このドキュメントの手順には、完全な管理アクセス許可を使用して従う必要があります。 そのためには、次の 2 つの方法のいずれかを使用します。

  • ローカルの "Administrator" アカウントを使用してコンピューターにログインします。
  • ローカル管理者アカウントではない管理アクセス許可を持つアカウントを使用してログオンしている場合は、[管理者として実行] オプションを使用して、IIS マネージャーとすべてのコマンド プロンプト セッションを開きます。

上記の条件が必要となるのは、Windows Server 2008 のユーザー アカウント制御 (UAC) セキュリティ コンポーネントによって、IIS 7.0 の構成設定への管理アクセスが禁止されるためです。 UAC の詳細については、次のドキュメントを参照してください。

基本的な要求のフィルタリングの概念

IIS 7.0 での要求のフィルタリングは、次のパラメーターに基づく要求のフィルタリングから成っています。

  • ファイル拡張子
  • 非表示セグメント
  • HTTP 動詞
  • 要求の制限
  • URL シーケンス

これらの要求のフィルタリング機能はすべて、WebDAV 経由でアップロードまたはダウンロードされるコンテンツに影響を与える可能性がありますが、一部の機能は WebDAV と連携して動作するように構成できます。

次の一覧では、WebDAV で動作するように構成できるいくつかの機能について説明します。
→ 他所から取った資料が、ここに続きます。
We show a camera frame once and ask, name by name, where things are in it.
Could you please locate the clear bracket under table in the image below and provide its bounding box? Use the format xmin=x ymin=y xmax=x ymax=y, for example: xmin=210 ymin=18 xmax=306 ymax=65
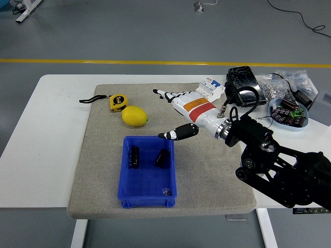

  • 次の機能は常に WebDAV 要求に影響します。

    • 要求の制限
    • URL シーケンス
  • 次の機能は、既定では WebDAV 要求に影響しますが、WebDAV 要求をバイパスするように構成できます。

    • ファイル拡張子
    • 非表示セグメント
    • HTTP 動詞

たとえば、".htm" ファイルと ".php" ファイルに対する WebDAV 以外の要求を許可し、".mdb" ファイルと "config" ファイルへのアクセスをブロックしながら、WebDAV 要求がそのブロックされたコンテンツにアクセスできるようにサーバーを構成できます。

Note

WebDAV 要求には認証が必要です。

要求のフィルタリング設定は、次のいずれかの方法で編集することができます。

  • Administration Pack for IIS 7.0.0 の一部として提供されるユーザー インターフェイスの使用
  • コマンド ラインからの AppCmd の使用
  • applicationHost.config ファイルの編集
  • .NET アプリケーションまたは Windows PowerShell からの Microsoft.Web.Administration の使用

このチュートリアルの残りの情報では、コマンド ラインから AppCmd を使用する方法を示しながら、applicationHost.config ファイル内の結果の構成設定がどのようになるかを示します。

Note

このドキュメントでは、要求のフィルタリングを使用して構成できるすべての機能について説明するわけではありません。 追加の要求のフィルタリング オプションの構成については、次のトピックを参照してください。

要求のフィルタリングと WebDAV の構成

ファイル拡張子のフィルタリング

".config" や ".asax" などの特定のファイル拡張子は、既定の要求のフィルタリング fileExtensions コレクションによって保護されます。 HTTP 要求に対してファイル拡張子を許可またはブロックするために、ファイル拡張子の一覧にエントリを追加できます。また、この一覧が WebDAV 要求に適用されるかどうかを制御できます。 この例では、AppCmd ブロック ".txt" ファイルに通常アクセスできる場合でも、アクセスをブロックし、WebDAV 要求がブロックされているすべてのファイル拡張子にアクセスできるように指定します。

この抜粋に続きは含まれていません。